■ Your assignment ■
Reproduce, please, only the lines from the first line below to the line containing "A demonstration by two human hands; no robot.", inclusive.

■ Provided data ■
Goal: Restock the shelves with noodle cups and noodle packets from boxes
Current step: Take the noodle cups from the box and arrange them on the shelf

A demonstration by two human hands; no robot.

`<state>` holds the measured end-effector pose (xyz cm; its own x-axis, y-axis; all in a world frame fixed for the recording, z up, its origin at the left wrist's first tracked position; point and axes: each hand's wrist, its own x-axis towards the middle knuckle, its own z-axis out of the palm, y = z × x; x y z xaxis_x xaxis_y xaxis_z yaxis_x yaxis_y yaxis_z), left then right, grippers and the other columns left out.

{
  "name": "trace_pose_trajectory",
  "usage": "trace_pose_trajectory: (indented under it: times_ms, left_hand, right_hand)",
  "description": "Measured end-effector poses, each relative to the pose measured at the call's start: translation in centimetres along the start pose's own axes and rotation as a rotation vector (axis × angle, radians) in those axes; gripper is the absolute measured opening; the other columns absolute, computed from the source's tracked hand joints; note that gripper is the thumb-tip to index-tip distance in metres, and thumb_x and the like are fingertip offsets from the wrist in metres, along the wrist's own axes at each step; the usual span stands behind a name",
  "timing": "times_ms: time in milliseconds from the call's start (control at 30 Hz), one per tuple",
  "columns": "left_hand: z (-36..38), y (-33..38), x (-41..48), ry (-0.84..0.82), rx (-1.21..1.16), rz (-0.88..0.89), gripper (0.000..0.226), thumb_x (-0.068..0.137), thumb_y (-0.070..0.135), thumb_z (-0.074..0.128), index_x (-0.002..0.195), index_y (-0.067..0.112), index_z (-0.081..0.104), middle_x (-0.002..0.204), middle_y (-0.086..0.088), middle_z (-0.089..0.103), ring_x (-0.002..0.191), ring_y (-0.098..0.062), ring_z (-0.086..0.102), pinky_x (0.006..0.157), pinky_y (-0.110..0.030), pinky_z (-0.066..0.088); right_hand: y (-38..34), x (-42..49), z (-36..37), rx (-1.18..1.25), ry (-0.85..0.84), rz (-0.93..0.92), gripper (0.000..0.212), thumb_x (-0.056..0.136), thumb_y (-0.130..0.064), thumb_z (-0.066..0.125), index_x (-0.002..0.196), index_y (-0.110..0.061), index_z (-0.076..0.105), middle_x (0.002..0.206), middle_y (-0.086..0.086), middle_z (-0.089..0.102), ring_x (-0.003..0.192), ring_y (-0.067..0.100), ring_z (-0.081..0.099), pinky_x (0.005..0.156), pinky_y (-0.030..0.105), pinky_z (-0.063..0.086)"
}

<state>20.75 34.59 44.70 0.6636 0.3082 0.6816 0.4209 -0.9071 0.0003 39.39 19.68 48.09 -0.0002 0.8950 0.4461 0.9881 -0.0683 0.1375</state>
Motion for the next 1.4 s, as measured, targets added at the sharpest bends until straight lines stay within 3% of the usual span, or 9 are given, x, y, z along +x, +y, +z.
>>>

■ Output ■
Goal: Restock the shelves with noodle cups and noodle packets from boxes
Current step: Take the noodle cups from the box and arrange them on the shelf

A demonstration by two human hands; no robot.

This answer requires no additional content.